DNA damage and repair

Study questions.

1. Which of the following statements about DNA polymerase I are correct?

a) It adds deoxyribonucleotide units to the 3'-hydroxyl of a primer.

b) It uses the template strand to select the deoxyribonucleotide unit to add to the growing DNA chain.

c) It contains a 3' Õ 5' nuclease that cleaves phosphodiester bonds to yield 3'-dNMPs and 3'-phosphate-terminated DNA. yield 3'-OH ends.

d) It contains two nuclease activities in the same polypeptide chain that contains the polymerase active site.

e) It can be cleaved with a protease into two fragments, each of which has a nuclease activity.

ANSWER: A, B, D and E

COMMENTS: Unlike DNA pol I, DNA pol III does not have a 5'-exonuclease and so, it cannot remove RNA primers from Okazaki fragments. However, pol III is more "processive" than pol I and can interact with other proteins necessary for replication, like the primase-helicase complex.

2. What property of DNA allows the repair of some residues damaged through the action of mutagens? Complementarity of the two strands allows for information to be recovered through using the undamaged strand as template.

3. How does the repair machinery of E. coli identify a DNA strand that has recently misincorporated a noncomplementary nucleotide during replication in order to repair it? Through the methyl-directed mismatch repair pathway.

4. Which of the following enzymes or processes can be involved in repairing DNA in E. coli damaged by uv light-induced formation of a thymine dimer?

a) DNA ligase seals the newly synthesized strand to undamaged DNA to form the intact molecule.

b) The UvrABC enzyme (excinuclease) hydrolyzes phosphodiester bonds on both sides of the thymine dimer.

c) DNA polymerase I fills in the gap created by the removal of the oligonucleotide bearing the thymine dimer.
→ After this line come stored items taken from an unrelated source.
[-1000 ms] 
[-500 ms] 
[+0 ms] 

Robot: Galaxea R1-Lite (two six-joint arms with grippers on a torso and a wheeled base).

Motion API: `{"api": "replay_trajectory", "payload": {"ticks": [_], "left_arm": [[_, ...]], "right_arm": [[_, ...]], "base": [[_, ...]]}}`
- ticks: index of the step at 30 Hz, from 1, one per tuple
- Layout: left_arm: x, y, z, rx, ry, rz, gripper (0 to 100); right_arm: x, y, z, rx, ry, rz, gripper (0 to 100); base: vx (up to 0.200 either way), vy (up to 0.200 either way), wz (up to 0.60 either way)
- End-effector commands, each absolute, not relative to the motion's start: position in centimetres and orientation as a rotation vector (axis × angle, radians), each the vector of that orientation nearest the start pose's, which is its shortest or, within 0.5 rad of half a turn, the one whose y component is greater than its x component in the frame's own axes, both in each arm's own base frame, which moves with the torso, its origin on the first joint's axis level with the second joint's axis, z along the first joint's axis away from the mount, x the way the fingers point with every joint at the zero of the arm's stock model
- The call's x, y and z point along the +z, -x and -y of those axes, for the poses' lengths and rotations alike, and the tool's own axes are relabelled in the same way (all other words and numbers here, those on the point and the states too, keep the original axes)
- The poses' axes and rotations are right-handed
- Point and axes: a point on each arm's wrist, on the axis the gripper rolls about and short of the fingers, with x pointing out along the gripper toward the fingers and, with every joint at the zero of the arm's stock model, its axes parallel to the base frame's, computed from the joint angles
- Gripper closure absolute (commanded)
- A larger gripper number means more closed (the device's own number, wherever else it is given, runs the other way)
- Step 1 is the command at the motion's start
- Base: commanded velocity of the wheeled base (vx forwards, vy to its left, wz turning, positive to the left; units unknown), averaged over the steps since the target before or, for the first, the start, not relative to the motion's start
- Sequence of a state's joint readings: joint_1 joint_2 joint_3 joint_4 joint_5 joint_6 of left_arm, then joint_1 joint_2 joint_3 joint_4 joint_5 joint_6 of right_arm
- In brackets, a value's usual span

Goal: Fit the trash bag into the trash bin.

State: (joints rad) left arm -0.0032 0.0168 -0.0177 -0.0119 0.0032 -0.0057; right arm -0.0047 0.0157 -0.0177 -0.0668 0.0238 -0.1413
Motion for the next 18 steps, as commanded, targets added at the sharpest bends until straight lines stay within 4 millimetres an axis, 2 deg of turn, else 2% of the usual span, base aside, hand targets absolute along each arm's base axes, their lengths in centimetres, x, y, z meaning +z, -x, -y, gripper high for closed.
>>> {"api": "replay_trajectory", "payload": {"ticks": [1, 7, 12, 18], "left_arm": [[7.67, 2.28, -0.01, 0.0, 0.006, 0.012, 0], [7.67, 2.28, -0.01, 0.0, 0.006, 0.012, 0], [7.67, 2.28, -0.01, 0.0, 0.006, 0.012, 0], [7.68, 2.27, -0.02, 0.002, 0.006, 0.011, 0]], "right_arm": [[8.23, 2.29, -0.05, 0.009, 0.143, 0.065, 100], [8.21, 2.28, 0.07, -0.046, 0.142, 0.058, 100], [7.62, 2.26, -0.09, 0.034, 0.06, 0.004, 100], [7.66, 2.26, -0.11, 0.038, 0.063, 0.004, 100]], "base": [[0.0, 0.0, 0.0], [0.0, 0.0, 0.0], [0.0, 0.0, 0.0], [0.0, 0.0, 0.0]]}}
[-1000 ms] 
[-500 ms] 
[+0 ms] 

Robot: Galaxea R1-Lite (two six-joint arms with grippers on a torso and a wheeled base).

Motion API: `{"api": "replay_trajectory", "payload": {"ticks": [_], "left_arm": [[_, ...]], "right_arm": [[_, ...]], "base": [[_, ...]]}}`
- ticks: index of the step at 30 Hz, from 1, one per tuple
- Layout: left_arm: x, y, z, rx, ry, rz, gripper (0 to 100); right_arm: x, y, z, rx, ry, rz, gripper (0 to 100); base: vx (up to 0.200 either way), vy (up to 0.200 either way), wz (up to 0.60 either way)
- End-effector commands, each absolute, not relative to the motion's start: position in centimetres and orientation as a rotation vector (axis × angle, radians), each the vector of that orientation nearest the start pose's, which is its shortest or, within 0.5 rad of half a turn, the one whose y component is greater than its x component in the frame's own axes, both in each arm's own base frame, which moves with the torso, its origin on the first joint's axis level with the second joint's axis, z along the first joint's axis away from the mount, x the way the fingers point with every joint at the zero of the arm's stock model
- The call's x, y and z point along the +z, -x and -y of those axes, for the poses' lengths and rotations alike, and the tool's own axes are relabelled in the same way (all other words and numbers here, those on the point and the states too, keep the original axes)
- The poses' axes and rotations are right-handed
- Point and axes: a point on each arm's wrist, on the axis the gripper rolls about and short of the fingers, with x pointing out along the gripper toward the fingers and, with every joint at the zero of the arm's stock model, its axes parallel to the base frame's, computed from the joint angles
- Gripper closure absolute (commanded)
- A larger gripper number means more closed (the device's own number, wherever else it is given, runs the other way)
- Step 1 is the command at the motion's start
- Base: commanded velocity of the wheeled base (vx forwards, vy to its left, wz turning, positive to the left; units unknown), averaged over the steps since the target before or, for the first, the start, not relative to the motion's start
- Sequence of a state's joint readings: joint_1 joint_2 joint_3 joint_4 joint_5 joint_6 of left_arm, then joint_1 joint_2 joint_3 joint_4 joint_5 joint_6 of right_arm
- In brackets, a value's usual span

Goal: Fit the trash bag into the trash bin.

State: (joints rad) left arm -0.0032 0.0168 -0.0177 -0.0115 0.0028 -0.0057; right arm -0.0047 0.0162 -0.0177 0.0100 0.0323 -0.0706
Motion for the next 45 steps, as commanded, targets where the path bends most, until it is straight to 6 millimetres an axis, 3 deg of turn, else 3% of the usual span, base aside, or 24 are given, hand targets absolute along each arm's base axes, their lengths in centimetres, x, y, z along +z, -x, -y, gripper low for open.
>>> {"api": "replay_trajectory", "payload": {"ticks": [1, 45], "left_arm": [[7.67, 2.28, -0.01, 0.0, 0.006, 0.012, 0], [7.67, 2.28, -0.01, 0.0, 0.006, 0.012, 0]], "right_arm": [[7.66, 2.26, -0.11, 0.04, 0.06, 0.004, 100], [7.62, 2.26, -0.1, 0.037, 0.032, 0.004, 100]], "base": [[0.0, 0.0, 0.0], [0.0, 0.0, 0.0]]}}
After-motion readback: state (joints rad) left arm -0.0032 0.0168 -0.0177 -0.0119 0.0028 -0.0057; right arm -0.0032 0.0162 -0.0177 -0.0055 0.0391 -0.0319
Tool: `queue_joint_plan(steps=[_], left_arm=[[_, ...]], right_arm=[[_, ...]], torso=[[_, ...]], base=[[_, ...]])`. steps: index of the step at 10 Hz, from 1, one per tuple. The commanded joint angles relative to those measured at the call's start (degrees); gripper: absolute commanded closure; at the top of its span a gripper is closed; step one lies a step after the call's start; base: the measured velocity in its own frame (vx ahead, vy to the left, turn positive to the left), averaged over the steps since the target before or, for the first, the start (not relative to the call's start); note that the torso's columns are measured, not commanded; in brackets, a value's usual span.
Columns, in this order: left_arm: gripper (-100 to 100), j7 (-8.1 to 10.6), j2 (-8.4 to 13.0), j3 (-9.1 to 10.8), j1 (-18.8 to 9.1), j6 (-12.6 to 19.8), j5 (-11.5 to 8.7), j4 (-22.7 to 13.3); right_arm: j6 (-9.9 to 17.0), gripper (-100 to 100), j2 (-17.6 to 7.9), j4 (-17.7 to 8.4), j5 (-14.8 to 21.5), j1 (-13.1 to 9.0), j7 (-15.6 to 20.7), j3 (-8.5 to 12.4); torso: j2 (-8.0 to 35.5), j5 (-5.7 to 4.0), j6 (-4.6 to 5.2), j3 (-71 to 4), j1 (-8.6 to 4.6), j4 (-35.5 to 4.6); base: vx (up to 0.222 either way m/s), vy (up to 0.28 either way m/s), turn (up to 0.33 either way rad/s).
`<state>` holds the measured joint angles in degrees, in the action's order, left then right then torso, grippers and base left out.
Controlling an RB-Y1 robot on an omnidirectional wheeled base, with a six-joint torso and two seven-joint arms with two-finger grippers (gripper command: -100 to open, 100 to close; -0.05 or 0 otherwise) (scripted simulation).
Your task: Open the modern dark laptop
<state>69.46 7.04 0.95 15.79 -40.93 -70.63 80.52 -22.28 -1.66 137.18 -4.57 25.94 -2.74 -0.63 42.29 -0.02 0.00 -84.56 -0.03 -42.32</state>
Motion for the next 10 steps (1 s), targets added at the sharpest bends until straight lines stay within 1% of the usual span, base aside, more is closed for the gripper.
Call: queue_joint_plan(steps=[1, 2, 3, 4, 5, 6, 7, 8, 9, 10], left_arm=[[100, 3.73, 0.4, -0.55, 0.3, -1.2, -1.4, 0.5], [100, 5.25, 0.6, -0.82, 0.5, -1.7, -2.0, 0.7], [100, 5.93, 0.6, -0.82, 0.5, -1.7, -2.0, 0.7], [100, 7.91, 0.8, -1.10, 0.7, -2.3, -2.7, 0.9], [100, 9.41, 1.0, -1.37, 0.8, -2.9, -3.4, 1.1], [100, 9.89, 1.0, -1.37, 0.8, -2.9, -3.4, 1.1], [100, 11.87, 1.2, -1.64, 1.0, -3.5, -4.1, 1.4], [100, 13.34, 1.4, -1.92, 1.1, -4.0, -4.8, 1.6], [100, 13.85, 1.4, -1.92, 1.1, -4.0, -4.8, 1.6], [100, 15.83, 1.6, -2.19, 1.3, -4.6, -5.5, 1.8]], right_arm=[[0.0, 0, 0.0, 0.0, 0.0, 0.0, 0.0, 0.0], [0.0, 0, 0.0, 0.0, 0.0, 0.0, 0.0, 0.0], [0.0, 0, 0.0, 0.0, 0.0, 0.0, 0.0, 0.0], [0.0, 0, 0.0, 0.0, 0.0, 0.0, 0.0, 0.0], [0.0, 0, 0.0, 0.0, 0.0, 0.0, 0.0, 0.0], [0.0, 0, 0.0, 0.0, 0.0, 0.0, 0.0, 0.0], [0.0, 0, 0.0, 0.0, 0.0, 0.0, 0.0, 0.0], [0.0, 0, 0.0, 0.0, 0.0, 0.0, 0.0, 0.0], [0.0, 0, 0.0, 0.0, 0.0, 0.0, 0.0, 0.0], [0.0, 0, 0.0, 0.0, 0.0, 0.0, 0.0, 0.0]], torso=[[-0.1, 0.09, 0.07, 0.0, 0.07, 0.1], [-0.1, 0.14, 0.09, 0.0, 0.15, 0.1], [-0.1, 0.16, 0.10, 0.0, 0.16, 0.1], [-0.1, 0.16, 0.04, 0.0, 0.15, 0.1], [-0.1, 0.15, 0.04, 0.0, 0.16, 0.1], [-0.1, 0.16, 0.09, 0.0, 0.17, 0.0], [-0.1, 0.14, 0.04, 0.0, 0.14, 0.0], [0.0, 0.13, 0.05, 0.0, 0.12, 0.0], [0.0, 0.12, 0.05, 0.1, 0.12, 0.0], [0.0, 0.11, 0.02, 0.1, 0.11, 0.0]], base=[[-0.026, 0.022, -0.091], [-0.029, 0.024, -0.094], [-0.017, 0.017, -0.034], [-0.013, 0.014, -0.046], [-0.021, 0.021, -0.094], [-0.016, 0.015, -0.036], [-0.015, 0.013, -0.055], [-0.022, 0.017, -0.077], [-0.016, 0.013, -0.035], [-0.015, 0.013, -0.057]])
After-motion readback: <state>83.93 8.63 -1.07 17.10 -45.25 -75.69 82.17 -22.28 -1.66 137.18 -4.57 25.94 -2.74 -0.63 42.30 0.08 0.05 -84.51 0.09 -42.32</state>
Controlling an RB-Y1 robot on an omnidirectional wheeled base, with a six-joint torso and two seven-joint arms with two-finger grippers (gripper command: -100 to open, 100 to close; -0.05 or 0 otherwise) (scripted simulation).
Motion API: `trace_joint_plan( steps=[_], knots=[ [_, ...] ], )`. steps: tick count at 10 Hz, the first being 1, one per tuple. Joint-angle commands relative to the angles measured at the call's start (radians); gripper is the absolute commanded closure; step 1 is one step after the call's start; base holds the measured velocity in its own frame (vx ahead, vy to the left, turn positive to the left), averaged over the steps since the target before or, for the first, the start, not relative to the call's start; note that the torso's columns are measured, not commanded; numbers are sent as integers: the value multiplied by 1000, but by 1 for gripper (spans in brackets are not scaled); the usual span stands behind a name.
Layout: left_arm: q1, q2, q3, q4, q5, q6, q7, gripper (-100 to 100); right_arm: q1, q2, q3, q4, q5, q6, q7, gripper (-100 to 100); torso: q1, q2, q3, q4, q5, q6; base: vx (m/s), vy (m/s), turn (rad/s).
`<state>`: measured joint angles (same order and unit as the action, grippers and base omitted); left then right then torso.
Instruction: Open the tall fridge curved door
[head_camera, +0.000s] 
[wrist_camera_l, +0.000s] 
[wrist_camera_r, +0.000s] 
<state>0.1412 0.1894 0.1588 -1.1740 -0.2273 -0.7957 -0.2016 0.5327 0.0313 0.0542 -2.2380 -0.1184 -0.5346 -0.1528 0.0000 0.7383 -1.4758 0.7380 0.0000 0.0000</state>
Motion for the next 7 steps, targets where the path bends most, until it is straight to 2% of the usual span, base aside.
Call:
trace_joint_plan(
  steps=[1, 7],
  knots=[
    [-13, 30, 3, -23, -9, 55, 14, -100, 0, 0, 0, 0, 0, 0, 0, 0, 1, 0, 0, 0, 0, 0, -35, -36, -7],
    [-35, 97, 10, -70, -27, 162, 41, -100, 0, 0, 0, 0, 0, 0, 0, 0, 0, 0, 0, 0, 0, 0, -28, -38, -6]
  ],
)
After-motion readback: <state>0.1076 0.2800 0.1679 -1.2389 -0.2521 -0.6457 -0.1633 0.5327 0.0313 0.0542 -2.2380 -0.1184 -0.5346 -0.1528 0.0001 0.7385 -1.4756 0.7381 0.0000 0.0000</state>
d) The UvrABC enzyme recognizes a distortion in the DNA helix caused by the thymine dimer.

e) A photoreactivating enzyme absorbs light and cleaves the thymine dimer to re-form two adjacent thymine residues.

ANSWER: All are correct.

COMMENTS: I did not discuss photoreactivation in the lectures. This enzyme system, which is highly efficient in bacteria, appears to be absent in humans, except perhaps for some lymphocytes. Presence of efficient DNA repair in lymphocytes may help diminish harmful effects on the immune system by the Sun's UV-A rays (325-400nM), which penetrate deeper into the skin layers than do UV-B and UV-C rays (<325nM).

5. Humans suffering from xeroderma pigmentosum develop skin cancers when exposed to sunlight because they have a deficiency in:

a) RNA primase.

b) DNA recombinase.

c) Uracil-N-glycosylase.

d) an enzyme of the excision repair pathway.

e) an enzyme of the mismatch-repair pathway.

ANSWER: D

COMMENTS: Refer to Dr. Hamori's lectures.

6. If cytosine in DNA is deaminated, the resulting base is:

a) removed by an endonuclease.

b) removed by an exonuclease.

c) removed by a glycosylase.

d) not removed, but ultimately replaced by cytosine in subsequent DNA replication.

e) not recognized by DNA polymerase, and thus inhibits DNA replication.

ANSWER: C; specifically the Uracil-N-glycosylase.

 

7. Eukaryotic DNA is highly methylated at the C-5 position of cytosine. The degree of methylation is inversely correlated with gene expression. Although the exact role of C-5 methylation in gene expression is not known, it is known that these C-5-methylated cytosines are a source of mutations. Explain why

ANSWER: Because when 5-methylcytosine is oxidatively deaminated it becomes "thymine", which is a normal DNA base and is not removed by glycosylases. It ultimately leads to transition (C to T) mutations (Me-C:G® T:G ® T:A & C:G)

8. Explain the principles of error-prone DNA repair.

ANSWER: Error-prone repair happens when "untemplated" DNA synthesis proceeds over a modified or an abasic (lost base) nucleotide position in the DNA. Two-thirds of the time, the mutations are transversions.